Set up VS Code as your Integrated Development Environment (IDE) and download Python—see my previous post on how to do this. You don’t necessarily have to use VS Code, but I believe it is the most user-friendly. Other IDEs should have a similar workflow.
Download Git for your computer.
(1) Create a Github repo
Navigate to the ‘Repositories’ tab and click on ‘New’. You should see a page like the one below. The key consideration here is whether to make your repo public or private. Just select Private for now if you are just testing the workflow.
(2) Clone repo
Once you have created the repo, click on the ‘Code’ button and copy the HTTPS link.
Launch VS Code and press Ctrl+Shift+P
(Windows/Linux) or Cmd+Shift+P
(macOS) to open the Command Palette. Type Git: Clone
and select it. Paste the repository URL you copied before. Then finally choose a directory on your computer to clone the repository into.
Note, you can do this for any other repository from Github, not just ones that you create.
(3) Create virtual env
Open the Command Palette again, type Create: Environment, and select it. When prompted to select the Python interpreter, choose the recommended global one.
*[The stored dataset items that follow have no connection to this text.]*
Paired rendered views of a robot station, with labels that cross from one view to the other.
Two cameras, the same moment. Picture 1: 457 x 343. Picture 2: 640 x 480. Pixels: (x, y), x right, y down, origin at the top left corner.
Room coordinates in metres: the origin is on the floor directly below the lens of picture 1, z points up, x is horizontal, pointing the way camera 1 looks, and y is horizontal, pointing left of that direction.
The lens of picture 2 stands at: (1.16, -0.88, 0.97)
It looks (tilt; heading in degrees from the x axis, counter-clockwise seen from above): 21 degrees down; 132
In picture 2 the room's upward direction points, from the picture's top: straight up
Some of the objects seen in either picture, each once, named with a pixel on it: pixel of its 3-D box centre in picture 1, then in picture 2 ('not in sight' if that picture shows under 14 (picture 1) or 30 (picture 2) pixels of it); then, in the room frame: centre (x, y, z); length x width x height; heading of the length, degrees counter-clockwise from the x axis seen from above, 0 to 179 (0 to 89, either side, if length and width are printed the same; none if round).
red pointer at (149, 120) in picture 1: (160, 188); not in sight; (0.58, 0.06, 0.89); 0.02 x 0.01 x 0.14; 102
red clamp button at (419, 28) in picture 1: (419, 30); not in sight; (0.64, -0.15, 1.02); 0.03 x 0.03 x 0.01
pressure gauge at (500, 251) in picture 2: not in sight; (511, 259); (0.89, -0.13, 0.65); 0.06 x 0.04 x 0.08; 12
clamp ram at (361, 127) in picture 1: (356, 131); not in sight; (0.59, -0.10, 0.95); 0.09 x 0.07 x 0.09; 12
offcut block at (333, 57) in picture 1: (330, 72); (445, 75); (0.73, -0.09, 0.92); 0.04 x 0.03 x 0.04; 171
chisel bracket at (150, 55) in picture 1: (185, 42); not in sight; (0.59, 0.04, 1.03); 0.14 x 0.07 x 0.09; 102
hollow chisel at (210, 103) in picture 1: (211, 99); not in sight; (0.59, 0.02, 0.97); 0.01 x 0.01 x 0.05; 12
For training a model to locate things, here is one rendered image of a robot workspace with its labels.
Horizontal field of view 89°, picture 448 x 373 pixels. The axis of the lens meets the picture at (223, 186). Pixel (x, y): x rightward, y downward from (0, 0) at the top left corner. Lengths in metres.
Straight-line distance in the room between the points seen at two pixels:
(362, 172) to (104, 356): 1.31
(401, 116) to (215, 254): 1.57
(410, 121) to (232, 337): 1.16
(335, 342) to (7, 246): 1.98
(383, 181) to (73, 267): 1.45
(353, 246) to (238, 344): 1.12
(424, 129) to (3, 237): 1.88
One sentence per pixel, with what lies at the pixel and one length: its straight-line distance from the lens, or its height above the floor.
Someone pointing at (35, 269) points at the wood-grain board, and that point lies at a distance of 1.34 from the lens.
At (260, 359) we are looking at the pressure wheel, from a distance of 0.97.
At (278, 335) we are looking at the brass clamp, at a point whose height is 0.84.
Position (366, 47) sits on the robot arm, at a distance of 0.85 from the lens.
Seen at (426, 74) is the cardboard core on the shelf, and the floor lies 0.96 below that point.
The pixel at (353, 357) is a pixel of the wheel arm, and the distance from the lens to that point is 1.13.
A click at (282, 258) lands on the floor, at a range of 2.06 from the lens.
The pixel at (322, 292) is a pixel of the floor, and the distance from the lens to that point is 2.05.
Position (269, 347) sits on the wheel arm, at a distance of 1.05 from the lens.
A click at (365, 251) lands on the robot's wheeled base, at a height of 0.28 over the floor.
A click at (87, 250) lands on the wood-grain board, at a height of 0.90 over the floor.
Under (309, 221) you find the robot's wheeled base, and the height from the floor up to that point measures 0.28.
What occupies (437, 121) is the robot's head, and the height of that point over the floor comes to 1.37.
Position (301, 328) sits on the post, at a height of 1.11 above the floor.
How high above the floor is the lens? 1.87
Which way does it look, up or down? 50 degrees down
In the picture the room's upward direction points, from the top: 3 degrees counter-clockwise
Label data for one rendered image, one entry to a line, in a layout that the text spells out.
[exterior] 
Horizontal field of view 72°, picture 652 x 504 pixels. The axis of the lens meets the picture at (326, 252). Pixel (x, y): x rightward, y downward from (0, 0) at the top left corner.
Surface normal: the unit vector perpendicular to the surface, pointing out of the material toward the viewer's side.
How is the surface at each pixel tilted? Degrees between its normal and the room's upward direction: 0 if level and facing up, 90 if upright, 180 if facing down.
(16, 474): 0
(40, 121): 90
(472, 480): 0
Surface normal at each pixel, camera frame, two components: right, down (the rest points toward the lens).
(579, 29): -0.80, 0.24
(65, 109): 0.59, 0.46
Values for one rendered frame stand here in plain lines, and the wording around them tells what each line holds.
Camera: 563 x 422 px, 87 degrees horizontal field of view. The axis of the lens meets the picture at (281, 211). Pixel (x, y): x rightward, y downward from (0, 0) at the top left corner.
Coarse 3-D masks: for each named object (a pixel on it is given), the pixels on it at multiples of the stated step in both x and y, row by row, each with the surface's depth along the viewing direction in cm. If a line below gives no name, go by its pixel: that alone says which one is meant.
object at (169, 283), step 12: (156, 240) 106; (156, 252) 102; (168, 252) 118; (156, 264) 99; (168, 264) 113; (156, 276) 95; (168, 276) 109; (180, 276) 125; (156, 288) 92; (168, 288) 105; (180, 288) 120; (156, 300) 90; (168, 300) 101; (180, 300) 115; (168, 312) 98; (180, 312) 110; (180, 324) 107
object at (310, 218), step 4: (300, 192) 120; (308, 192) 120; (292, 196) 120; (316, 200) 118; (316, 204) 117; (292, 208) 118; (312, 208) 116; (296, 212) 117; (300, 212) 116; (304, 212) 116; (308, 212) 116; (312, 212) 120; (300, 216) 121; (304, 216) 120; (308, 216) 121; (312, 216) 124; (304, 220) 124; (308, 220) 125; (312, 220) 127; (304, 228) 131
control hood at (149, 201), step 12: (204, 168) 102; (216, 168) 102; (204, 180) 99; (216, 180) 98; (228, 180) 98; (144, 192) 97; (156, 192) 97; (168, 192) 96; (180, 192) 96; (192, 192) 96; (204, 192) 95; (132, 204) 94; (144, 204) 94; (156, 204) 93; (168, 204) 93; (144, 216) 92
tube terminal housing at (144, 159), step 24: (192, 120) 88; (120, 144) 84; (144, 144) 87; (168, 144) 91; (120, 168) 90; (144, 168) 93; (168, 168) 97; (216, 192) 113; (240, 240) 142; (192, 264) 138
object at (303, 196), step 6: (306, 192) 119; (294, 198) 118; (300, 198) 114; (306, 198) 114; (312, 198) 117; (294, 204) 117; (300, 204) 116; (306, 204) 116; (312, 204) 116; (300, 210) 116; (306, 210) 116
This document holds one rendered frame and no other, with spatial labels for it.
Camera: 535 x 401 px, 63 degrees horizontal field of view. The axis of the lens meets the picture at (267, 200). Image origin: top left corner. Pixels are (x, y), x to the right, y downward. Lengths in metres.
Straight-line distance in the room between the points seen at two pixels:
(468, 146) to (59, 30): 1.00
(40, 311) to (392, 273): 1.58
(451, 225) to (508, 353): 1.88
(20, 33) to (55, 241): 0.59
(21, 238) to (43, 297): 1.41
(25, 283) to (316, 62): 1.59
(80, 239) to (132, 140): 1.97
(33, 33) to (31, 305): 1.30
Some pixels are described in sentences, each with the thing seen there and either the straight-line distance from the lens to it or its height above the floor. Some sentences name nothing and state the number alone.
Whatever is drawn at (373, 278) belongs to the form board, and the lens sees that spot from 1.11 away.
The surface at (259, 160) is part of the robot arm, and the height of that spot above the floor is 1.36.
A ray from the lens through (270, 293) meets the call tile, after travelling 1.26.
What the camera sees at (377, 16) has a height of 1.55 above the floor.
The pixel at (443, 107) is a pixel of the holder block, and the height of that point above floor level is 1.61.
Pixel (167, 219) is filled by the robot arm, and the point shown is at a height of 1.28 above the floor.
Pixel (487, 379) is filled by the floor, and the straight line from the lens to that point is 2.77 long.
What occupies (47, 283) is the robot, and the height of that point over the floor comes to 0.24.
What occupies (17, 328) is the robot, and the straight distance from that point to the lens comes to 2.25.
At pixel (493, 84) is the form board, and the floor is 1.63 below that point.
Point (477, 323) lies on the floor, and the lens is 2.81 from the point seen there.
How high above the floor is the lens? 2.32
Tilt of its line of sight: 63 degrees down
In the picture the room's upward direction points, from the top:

You should now see a venv folder created in your directory on the left-hand side. Click on Terminal at the top of the window, then click New Terminal. You should now see .venv
in brackets, indicating that your environment has been activated. Everything you run in the terminal will now only impact your virtual environment.
(4) Install packages
In the terminal window, run the command below to install the following packages.
pip install pandas==2.2.2 plotly==5.23.0 nbformat==5.10.4
You can store the list of packages in a requirements.txt.
pip freeze > requirements.txt
This allows others who clone your repo to directly install the packages using just the requirements.txt file
pip install -r requirements.txt
At this point, you can create a new Python file called visualize.py and copy+paste the code snippet at the bottom of the post. Hit the big play button in the top right and you should see the plot.
(5) Commit and push your changes to Github
Once you verified that running the code worked, it is a good time to commit the change and then push this back to the repository in the cloud. It is best practice to commit changes regulary after verifying that each change works as expected.
Click on the ‘+’ button next to the visualize.py file to stage the change.2
Write a commit message and hit the commit button.
Click on Sync changes to send the changes to the Github repository.
You should see your commit in the repository on Github.
Use the above workflow for your next project, and let me know how it goes in the comments section below. This process should eventually become second nature and will ensure you have a well-tracked and reproducible project every time.
(5) Code snippet for S&P500 plot
import pandas as pd
import plotly.graph_objs as go
# URL of the raw CSV file from GitHub
url = 'https://raw.githubusercontent.com/martingeew/finance_dashboard_demo/main/sp500_20240807.csv'
# Read the CSV file into a DataFrame
df = pd.read_csv(url)
def plot_daily(df):
fig = go.Figure()
fig.add_trace(
go.Scatter(
x=df.index,
y=df["close"],
mode="lines",
name="S&P 500 Close",
hovertemplate="%{x|%Y-%m-%d}<br>Close: %{y:.2f}<extra></extra>",
)
)
fig.update_layout(
title="Daily S&P 500 Closing value",
xaxis_title="",
yaxis_title="",
template="plotly_dark", # Use the dark mode template
)
fig.show()
plot_daily(df)
All the following steps can also be done via commands in the terminal window, but for newcomers, it is simpler to use the interface of VS Code.
Make sure the venv folder is not listed here and is ignored by Git. Otherwise add a gitignore file in the venv folder and put a *
in it.
thanks for the clear, easy-to-follow walkthrough. (I can speak from experience as a hobbyist VS Code user that not using virtual environments and versioning your code leads to endless headaches!)